After performing the required de novo review, the Court agrees with the Magistrate Judge's conclusion that reasonable suspicion existed. As described in the R&R, Reynolds had investigated and personally inspected an abandoned ATV in the area one week earlier; the ATV Defendant was riding largely matched the characteristics of that ATV; officers were investigating stolen property, which they believed to be stored nearby; and officers had observed items nearby that matched the description of stolen property. DCSO had issued a “be on the lookout” alert about a stolen ATV in the same area. The Magistrate Judge cited numerous Tenth Circuit cases supporting her determination. See Illinois v. Wardlow, 528 U.S. 119, 124 (2000) (location is not enough for reasonable suspicion standing alone, but location also need not be ignored); United States v. Goebel, 959 F.3d 1259, 1267 (10th Cir. 2020) (explaining “courts universally find” that criminal activity in the neighborhood “weighs in favor of reasonable suspicion”); United States v. Burleson, 657 F.3d 1040, 1048 (10th Cir. 2011) (where city had several recent reports of stolen dogs, it was objectively reasonable for an officer to investigate whether an unleashed dog in a defendant's possession had been stolen); United States v. Sanchez, 13 F.4th 1063, 1071 (10th Cir. 2021) (fact that stolen vehicles had previously been recovered from the same parking lot was one of several facts supporting reasonable suspicion). The Magistrate Judge did not err in her conclusion that reasonable suspicion existed.

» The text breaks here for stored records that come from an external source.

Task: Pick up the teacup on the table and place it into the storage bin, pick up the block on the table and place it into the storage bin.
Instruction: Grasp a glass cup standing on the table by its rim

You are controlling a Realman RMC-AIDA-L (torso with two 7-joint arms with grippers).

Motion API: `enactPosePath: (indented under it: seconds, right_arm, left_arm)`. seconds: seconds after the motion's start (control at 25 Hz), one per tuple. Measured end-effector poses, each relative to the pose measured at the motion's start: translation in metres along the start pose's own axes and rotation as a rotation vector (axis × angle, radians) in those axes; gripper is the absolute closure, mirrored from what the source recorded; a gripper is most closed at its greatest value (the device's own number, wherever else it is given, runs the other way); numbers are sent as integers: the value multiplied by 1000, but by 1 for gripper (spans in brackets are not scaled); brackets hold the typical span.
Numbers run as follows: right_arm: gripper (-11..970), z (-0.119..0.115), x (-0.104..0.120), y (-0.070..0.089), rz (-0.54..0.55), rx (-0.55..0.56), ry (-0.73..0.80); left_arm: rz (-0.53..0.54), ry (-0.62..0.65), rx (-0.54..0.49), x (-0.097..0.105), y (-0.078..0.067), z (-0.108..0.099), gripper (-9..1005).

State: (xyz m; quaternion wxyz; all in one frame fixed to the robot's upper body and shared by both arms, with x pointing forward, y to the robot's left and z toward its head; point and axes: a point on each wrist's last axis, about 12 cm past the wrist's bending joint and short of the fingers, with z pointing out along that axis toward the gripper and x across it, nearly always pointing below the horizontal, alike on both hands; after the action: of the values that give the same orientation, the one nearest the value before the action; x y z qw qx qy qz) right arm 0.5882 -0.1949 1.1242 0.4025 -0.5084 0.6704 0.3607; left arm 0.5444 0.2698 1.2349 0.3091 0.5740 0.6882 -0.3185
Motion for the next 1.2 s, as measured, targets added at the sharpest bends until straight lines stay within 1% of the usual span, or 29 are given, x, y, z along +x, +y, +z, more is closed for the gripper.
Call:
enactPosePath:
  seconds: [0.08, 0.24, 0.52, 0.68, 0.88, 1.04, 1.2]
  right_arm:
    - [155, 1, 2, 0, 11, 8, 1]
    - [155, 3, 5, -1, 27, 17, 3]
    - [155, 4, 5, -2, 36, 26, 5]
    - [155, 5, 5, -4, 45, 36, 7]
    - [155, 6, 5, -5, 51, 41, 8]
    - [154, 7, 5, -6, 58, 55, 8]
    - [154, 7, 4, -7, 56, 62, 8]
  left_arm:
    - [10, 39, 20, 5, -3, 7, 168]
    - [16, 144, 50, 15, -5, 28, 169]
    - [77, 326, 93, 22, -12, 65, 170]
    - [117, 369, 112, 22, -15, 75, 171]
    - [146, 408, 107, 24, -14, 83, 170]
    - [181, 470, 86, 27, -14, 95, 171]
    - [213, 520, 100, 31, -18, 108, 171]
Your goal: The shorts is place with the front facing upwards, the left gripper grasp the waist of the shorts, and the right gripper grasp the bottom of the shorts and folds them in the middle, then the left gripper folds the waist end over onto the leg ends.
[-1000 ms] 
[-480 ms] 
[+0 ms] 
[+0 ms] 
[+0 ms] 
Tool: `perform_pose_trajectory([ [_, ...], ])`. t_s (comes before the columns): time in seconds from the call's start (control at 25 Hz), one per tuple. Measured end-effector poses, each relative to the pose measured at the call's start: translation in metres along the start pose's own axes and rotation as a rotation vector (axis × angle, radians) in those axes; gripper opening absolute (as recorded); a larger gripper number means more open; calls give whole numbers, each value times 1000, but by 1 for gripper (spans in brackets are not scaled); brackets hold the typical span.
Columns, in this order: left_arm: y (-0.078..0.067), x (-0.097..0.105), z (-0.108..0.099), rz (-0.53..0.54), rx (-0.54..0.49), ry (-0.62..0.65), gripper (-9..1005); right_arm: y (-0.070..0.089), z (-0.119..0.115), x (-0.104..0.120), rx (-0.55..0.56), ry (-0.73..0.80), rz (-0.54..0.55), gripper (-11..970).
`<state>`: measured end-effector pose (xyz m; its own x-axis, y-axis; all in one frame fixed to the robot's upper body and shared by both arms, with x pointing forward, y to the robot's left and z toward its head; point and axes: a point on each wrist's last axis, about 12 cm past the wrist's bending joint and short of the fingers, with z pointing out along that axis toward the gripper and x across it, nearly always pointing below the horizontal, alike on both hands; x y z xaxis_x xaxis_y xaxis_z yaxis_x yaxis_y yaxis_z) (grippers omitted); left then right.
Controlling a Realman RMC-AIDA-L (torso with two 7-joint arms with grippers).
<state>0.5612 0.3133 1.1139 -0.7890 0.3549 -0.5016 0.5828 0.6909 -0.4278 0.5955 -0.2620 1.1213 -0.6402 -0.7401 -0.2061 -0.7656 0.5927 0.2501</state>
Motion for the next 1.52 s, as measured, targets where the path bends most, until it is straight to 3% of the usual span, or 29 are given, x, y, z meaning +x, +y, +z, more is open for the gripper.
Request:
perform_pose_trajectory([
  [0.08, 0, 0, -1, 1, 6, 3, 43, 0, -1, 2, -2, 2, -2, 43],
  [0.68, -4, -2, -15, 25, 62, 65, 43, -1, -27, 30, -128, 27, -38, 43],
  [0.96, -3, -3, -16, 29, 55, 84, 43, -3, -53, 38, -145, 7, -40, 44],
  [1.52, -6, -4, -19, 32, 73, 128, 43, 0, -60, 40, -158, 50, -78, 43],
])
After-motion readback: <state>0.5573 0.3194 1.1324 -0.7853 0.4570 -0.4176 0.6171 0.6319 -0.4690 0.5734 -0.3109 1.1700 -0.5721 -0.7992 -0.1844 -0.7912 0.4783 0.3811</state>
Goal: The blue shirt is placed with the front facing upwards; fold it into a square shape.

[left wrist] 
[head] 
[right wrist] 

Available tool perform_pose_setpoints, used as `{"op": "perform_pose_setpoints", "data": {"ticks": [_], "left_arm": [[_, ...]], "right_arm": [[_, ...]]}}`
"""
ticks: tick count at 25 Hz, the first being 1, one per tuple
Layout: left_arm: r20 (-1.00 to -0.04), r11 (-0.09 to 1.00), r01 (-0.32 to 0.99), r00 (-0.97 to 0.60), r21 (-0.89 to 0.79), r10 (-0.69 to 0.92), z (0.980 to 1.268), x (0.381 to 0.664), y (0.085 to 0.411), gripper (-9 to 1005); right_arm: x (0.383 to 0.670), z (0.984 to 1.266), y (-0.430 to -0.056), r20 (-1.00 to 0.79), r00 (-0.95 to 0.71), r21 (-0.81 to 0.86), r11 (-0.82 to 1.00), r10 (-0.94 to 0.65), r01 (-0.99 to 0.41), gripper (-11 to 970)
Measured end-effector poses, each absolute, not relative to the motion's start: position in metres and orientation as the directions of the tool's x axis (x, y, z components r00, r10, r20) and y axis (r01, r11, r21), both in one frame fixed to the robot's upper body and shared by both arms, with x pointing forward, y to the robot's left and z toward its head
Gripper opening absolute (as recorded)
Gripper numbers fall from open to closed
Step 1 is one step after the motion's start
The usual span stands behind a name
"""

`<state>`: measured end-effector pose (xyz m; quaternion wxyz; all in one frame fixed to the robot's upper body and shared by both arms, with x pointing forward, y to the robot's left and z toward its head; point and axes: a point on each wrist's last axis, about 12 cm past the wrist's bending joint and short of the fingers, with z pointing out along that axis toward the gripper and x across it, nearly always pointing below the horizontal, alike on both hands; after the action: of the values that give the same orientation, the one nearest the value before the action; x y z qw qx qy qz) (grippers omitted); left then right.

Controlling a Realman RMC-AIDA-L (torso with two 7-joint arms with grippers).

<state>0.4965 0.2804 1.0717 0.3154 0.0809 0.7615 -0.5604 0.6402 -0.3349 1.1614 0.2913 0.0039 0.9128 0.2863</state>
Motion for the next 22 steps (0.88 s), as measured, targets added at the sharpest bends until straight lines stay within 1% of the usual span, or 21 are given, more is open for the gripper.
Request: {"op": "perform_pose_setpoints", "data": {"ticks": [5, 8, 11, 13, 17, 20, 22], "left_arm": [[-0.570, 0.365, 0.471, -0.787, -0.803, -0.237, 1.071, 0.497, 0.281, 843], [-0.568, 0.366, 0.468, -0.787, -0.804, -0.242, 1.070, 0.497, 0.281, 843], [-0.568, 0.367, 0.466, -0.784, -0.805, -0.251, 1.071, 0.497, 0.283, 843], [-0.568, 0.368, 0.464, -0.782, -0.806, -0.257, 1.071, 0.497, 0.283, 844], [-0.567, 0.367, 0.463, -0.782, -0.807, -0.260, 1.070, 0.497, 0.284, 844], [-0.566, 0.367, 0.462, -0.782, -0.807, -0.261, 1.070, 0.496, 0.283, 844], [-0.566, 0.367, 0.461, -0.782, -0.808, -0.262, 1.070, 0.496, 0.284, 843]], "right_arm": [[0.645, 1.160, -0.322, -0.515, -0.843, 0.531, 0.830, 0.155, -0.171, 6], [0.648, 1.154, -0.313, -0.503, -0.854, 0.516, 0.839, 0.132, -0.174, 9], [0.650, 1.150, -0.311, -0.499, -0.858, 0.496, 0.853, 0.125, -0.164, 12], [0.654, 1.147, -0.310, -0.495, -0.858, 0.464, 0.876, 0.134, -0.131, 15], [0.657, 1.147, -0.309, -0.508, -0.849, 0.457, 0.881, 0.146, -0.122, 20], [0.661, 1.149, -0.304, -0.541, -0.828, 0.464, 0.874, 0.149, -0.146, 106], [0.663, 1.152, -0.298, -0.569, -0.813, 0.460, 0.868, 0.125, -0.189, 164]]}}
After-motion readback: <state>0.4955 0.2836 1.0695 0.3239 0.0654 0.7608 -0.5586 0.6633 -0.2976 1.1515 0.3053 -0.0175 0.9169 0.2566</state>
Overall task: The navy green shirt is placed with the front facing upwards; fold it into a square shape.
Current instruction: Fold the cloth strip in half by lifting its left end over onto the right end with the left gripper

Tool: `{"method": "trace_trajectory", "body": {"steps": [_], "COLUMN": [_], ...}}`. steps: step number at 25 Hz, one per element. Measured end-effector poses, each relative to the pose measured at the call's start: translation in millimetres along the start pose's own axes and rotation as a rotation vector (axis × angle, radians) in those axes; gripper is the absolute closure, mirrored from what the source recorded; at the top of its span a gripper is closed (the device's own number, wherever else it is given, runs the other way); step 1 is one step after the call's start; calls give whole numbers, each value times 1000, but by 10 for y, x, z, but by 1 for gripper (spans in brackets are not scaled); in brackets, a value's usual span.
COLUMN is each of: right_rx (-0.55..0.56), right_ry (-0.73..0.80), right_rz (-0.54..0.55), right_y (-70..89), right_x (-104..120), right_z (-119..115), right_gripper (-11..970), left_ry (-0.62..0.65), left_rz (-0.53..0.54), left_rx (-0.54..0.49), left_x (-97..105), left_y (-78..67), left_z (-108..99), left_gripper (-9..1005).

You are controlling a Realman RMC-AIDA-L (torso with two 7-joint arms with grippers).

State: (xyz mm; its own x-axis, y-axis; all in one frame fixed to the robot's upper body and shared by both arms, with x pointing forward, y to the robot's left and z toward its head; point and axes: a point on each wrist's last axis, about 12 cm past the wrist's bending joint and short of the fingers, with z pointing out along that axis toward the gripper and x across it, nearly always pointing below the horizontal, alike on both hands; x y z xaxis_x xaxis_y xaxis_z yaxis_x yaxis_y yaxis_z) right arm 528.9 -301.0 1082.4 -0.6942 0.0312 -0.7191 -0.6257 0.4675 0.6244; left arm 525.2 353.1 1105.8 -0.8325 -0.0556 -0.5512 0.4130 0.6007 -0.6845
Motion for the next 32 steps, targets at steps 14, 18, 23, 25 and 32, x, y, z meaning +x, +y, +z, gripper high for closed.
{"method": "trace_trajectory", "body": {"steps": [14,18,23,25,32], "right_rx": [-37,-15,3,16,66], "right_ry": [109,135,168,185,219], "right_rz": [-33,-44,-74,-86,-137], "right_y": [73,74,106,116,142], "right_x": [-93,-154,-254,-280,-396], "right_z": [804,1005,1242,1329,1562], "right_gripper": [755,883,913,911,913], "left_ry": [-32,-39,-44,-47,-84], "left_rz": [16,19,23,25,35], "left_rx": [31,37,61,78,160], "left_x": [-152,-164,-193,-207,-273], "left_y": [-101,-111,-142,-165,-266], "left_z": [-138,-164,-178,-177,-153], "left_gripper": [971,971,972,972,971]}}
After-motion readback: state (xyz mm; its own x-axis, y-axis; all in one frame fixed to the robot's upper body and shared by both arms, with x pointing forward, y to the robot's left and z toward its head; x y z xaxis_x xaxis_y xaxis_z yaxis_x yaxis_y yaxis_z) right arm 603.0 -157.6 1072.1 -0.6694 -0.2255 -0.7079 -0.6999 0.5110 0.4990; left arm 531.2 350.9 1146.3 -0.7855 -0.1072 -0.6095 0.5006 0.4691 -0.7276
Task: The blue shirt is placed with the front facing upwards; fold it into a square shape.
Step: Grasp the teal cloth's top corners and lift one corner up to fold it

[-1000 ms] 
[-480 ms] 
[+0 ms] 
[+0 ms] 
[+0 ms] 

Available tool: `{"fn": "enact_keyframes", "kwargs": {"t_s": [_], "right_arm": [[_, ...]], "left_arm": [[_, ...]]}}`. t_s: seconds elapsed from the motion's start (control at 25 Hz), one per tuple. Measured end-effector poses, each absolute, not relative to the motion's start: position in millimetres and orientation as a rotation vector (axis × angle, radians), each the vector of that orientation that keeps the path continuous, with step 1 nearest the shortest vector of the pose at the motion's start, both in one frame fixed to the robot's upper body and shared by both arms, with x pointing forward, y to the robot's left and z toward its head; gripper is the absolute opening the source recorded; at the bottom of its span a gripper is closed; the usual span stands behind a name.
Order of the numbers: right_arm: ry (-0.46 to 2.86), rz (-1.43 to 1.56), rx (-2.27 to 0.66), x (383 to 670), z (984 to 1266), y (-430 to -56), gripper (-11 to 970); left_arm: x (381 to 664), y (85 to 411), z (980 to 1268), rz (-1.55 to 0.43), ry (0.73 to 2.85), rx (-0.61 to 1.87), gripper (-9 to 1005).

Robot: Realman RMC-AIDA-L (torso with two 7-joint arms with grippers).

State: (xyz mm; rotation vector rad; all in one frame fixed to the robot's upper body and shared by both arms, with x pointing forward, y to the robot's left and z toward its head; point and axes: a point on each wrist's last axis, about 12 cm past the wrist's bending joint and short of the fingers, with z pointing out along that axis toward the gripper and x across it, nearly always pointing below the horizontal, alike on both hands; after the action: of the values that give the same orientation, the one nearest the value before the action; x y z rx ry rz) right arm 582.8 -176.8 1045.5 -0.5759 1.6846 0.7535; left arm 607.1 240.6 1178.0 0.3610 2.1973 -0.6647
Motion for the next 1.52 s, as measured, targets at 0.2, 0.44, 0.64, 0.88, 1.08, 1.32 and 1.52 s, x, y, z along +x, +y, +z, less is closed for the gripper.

Defendant asks the Court to parse potentially conflicting witness testimony. Dkt. No. 50 at 8-9. The Government highlights several mischaracterizations in Defendant's description of this allegedly conflicting testimony. Dkt. No. 51 at 5-6. Regardless, the Court declines to engage in Defendant's requested parsing for two reasons: first, the Magistrate Judge, as the court receiving the witness testimony, was in the best position to assess witness credibility and weigh testimony accordingly; and second, the general situation of the officers' investigation into the abandoned ATV and stolen goods was sufficient to meet the low threshold required for a reasonable suspicion that criminal activity was afoot.
CONCLUSION
IT IS THEREFORE ORDERED that the Court ADOPTS the Magistrate Judge's R&R [Dkt. No. 41], DENIES Defendant's motion to suppress [Dkt. No. 22], and OVERRULES Defendant's objection to the R&R [Dkt. No. 50].